Nesse momento, o paciente deixa de ser classificado dentre as modalidades de AD: com sua estabilidade, apesar do diagnóstico de presumida epilepsia, ele já pode frequentar os serviços de saúde recomendados para sua faixa etária, ficando a cargo da APS o seu seguimento ambulatorial, junto às demais especialidades pediátricas necessárias ao caso, como a neuropediatria.

Comentário

O caso apresentado ilustra um desfecho exitoso em AD, e uma criança com quadro clínico crônico e complexo, inicialmente dependente de tecnologia (ventilação mecânica invasiva), o que a classificaria como AD3, além dos dispositivos de gastrostomia e TQT. O apoio da equipe de AD por meio da fisioterapia foi fundamental para a evolução do quadro e o desmame de ventilação; a avaliação fonoaudiológica foi fundamental para permitir o início da alimentação pela via oral.
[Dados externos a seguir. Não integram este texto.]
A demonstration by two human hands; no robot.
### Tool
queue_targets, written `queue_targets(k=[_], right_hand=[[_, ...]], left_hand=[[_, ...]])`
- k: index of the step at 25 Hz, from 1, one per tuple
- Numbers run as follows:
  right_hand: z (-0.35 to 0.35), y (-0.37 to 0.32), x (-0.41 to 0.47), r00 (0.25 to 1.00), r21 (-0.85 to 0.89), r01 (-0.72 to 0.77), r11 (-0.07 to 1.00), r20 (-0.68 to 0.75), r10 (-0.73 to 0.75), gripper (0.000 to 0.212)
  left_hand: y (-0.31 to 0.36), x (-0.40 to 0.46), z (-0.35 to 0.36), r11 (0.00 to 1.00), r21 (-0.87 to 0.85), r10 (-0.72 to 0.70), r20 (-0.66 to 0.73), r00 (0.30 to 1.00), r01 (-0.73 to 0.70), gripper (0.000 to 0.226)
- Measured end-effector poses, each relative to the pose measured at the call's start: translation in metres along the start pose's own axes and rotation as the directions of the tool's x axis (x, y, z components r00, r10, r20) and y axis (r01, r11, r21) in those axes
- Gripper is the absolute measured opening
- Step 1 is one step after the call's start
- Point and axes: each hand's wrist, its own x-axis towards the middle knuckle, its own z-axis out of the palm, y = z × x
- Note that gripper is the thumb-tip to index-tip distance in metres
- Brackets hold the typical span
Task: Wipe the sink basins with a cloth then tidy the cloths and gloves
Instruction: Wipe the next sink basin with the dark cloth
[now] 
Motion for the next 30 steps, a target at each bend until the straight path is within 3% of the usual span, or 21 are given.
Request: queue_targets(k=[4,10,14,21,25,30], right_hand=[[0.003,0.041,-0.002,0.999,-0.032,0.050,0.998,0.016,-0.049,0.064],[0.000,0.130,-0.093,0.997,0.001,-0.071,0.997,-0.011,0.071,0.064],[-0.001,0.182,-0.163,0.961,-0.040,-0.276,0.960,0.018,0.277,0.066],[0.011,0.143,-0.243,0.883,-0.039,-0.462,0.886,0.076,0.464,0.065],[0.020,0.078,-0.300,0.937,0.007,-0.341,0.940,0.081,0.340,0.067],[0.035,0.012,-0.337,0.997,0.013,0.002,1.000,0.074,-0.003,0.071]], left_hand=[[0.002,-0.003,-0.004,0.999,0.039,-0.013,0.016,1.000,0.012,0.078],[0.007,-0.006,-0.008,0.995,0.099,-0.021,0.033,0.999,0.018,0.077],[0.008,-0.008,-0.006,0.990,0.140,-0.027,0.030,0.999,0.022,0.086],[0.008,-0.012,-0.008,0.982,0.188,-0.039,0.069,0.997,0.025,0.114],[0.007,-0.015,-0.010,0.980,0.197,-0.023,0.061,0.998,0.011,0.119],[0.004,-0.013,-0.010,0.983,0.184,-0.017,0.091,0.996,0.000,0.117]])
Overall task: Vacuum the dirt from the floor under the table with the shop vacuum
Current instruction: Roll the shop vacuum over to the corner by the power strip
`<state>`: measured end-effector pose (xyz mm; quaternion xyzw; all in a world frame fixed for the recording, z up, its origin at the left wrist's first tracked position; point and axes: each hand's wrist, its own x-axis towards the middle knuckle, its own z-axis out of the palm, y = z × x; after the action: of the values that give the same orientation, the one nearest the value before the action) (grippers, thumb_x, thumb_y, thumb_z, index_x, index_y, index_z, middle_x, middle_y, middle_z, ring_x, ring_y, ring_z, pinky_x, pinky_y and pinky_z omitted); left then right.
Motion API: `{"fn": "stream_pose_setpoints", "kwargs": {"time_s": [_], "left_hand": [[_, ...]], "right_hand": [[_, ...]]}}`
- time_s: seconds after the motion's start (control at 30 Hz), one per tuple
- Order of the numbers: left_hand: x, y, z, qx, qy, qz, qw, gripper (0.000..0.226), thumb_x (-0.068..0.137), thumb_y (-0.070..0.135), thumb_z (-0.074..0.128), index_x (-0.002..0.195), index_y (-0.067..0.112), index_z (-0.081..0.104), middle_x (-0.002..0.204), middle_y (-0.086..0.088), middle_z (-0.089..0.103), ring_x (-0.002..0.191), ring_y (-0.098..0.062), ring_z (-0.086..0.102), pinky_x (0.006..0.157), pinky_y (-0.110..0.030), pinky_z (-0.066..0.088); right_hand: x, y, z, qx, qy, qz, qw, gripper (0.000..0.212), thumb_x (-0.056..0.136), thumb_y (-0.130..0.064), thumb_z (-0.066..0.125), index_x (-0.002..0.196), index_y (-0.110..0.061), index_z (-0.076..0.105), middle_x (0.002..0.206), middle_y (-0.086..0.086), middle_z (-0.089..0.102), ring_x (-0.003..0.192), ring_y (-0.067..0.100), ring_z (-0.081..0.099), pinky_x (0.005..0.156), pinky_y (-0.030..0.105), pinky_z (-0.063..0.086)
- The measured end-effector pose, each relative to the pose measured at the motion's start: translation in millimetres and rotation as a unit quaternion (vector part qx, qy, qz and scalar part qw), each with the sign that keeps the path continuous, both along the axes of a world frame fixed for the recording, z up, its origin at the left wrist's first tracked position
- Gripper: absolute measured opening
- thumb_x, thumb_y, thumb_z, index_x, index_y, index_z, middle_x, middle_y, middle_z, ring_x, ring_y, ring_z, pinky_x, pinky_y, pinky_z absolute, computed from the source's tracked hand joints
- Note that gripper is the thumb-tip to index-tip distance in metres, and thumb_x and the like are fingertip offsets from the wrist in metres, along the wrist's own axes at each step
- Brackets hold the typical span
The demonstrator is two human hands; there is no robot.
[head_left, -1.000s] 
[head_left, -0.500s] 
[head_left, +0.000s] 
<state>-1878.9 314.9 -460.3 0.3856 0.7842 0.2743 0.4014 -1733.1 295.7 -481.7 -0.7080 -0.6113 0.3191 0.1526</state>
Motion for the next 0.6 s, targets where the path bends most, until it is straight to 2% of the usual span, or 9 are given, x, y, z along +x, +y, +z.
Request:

A despeito da prematuridade e do uso de anticonvulsivantes, a criança evoluiu com neurodesenvolvimento adequado, o que não costuma ser o perfil dos pacientes de AD2 infantil. Após as intervenções necessárias, incluindo necessidade de procedimento cirúrgico para correção de traqueomalácia, mantém-se como uma criança que demanda necessidades especiais de saúde e acompanhamento multiprofissional e interdisciplinar, porém não mais demandando o cuidado da equipe de AD, atualmente, nem mesmo como AD1. Sob esse aspecto, a criança percorreu todos os níveis de atenção, e foi beneficiada por um cuidado personalizado e altamente qualificado que permitiu sua sobrevida e sua qualidade de vida.

Embora vários dos pacientes de AD sejam crônicos e complexos, demandando cuidados domiciliares por toda a vida, há possibilidade de alta da AD, notadamente naqueles com perfil neurológico preservado ou naqueles submetidos a intervenções específicas, com permanência predefinida.